When we get to the auditorium I am already sweating because I've been walking all over this palatial office and my brain is REALLY hot from trying to remember things about loans and refinancing AKA MY JOB. And then I pull the easel out of the box and realize that the person who wrote the instructions was actually having an elaborate joke because nothing about this set-up was "easy", "basic", or "simple". I could have put up an 8-person tent quicker. It was just a strange conglomeration of parts that seemingly had nothing to do with each other or the images on the box. And while I'm trying to forcibly jam these strange metal legs together, all I can think about is how I would like my 4 years of college tuition back because shouldn't I know how to do this? An additional disclosure I would like to make is that as many as 20 Airbnb employees in the near vicinity watched me in my employer-branded shirt grappling with the easel. And sweating. And probably breathing heavily, if I'm being honest. So it's good my company brought me along as the face of the brand.  

At this point, I have spent so much time not putting together the easel that I call my coworker because I'm wigging. I discover that she is also unable to put together the easel that she was tasked with.
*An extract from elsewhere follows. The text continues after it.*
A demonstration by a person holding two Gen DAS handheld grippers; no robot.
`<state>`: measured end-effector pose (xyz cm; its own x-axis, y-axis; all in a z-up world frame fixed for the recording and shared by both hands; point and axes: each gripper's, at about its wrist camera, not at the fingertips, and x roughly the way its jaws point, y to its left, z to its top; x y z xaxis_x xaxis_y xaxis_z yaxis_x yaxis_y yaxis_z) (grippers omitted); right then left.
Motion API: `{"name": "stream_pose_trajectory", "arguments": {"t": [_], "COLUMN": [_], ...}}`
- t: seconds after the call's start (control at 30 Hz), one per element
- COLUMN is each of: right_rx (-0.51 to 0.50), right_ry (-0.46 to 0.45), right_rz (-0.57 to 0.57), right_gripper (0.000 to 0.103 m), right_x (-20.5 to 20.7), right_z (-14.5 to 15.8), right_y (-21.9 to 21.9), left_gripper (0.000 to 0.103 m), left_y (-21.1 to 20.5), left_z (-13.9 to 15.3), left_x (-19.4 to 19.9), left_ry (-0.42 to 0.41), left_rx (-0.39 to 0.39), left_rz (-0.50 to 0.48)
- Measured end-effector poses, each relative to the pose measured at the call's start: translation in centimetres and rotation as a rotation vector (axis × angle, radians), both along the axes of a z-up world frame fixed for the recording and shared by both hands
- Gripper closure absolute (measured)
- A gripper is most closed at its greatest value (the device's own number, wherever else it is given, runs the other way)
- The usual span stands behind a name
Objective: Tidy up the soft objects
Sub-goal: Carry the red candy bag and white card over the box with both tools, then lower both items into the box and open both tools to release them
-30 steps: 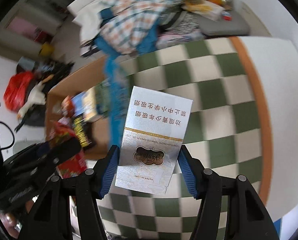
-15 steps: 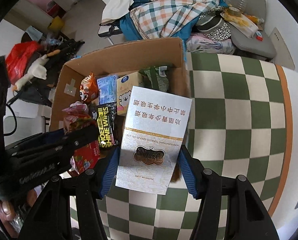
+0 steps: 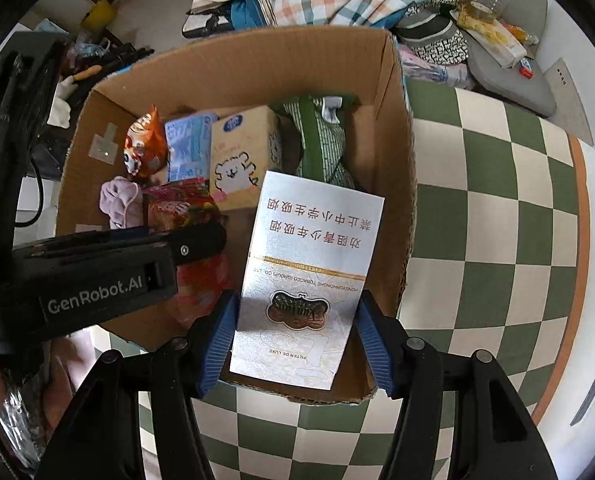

Unfortunately we cannot help each other because she is 3 lightyears away in another galaxy of this labyrinthine office which is why we needed so many goddamn signs in the first place. I have no idea where my handler is. But I also do not want him to come back and find out that I cannot put together a basic SIGN TRIPOD. I can't leave the area that I'm in because I don't have a badge. I also cannot leave my sign outside the auditorium doors in its current state because I have it propped on a trash can and the easel is laying askew on the floor in front of it. So it looks like trash. Which is a great way to welcome people to a professional event. 

At minute 14 of my playing-it-cool sign assembly (NOT), I make a very crucial discovery that allows me to snap the easel right together. Not only does it stand upright by itself, it also holds the sign. I feel equipped to be an engineer at this point. Or train to be an astronaut. I've never felt more accomplished or relieved. I want to look around at the Airbnb employees who have been privy to my struggle, but then I realize that really no one cares. Because the extreme drama of this event is mainly happening in my head. In my mind, I'm a perspiring beast who is warping metal rods with my bare hands and grunting from the effort. To everyone else, I'm a girl in a corner kind of fiddling with some foam core and aluminum legs. Weirder things have happened. 

At this time, my handler miraculously reappears to inform me that the event is not actually happening in the auditorium. And then I laugh in that strange, cuckoo way that's too loud and changes pitch lets people know you might go postal, but you're still interested in maintaining some semblance of normalcy. My handler escorts me back to the cafeteria, with the easel signage in tow, because I was wrong and the sign does actually belong there. I drop it no fewer than three times on our silent walk back upstairs to the relative safety of the table I'm supposed to man, where the sign is supposed to be placed, and where ALL my other coworkers are. Has no one heard of the buddy system? Why was I sent on sign duty ALONE?!

At the table, I greet the actual attendees and smile so. much. in the hopes that they will be dazzled into asking me zero questions. And then I eat my fancy free startup dinner and have a fancy rosebud and tamarind fizzy bev. And let me tell you, rosebud and tamarind fizzy bev tastes like 8x better when you're a sweaty wretch who just assembled an easel.